И он умоляюще смотрел в заоблачные высоты. Там его слышали, и он не получал двойку. После этого он сразу забывал свои клятвы и не вспоминал о них до следующей контрольной.
Но, как говорится, на бога надейся и сам не плошай. Поэтому он обратился к Денисову.
– Дэн, я у тебя спишу, ок?
– Хорошо, – прошептал Денисов. – Только я сам не очень шарю.
– Эх, вот бы у Арсена списать.
– Он не даёт никому!
Да, Арсеньев, сволочь такая, никогда не давал списывать. Притом обычно он делал контрольную минут за двадцать и всю вторую половину урока вёл с Анной Александровной шёпотом интимные беседы об астрофизике. С первой парты доносилось: «квантовая запутанность… нелокальность… черные дыры… относительность… струны…»

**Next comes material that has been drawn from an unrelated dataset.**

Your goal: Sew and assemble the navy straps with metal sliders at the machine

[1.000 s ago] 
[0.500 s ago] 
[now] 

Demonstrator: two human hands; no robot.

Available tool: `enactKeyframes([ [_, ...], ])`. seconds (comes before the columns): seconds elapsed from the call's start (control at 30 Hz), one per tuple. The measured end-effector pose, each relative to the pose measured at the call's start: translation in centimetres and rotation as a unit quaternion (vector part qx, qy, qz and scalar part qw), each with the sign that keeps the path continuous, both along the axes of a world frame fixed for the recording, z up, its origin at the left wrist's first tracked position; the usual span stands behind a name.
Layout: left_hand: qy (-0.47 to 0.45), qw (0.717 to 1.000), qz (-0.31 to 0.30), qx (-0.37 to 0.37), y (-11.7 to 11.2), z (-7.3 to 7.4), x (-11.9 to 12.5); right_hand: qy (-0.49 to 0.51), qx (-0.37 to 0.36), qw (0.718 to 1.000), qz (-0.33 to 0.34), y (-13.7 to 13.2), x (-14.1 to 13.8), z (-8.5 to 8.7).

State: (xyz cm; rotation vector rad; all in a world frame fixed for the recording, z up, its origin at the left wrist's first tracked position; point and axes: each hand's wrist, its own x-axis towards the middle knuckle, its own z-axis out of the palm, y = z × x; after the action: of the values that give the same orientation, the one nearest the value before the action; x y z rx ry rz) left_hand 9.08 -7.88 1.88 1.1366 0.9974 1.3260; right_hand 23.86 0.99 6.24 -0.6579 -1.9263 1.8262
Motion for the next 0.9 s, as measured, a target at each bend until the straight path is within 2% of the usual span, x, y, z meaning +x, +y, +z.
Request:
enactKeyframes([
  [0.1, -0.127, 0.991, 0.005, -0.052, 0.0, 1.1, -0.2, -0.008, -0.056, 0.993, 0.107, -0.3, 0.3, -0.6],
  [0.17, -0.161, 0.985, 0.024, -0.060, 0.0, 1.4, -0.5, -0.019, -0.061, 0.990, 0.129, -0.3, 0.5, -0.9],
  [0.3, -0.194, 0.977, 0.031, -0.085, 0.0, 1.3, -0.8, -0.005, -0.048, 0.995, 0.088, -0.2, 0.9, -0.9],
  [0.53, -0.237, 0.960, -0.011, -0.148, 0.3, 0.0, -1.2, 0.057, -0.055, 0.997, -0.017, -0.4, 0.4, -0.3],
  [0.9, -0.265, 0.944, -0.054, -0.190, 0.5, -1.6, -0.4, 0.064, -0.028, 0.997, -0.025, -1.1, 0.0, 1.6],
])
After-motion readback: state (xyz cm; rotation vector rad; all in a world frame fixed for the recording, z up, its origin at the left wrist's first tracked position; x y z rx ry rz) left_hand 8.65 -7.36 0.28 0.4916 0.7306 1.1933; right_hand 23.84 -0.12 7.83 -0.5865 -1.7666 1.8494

Все остальные молчат – пишут. Шелестят тетрадки, как сухая листва, которую осенний ветер гонит по асфальту. Поскрипывают ручки, как веточки в лесу. Лица сосредоточенные, умные, но всё равно ещё детские. Гришина-Венера быстро чертит формулы, вид у неё очень глубокомысленный. Все серьёзные, только он, Тихонов, такой раздолбай, никогда не серьёзен. Ему бы всё шуточки. А как контрольная, так не до шуточек.
– Ох, Ньютон, шайтан, – шепчет позади Серёгин в недоумении. Он не понимает, что надо делать.
– Арсен, – почти в диапазоне ультразвука пищит Стаханов, – Арсен! Дай списать, сто лет рабом буду!
– Михаил, – повышает голос Анна Александровна, – я ещё не оглохла, я всё слышу.
Стаханов в отчаянии падает головой на вытянутую вдоль парты руку и замирает. Он смирился.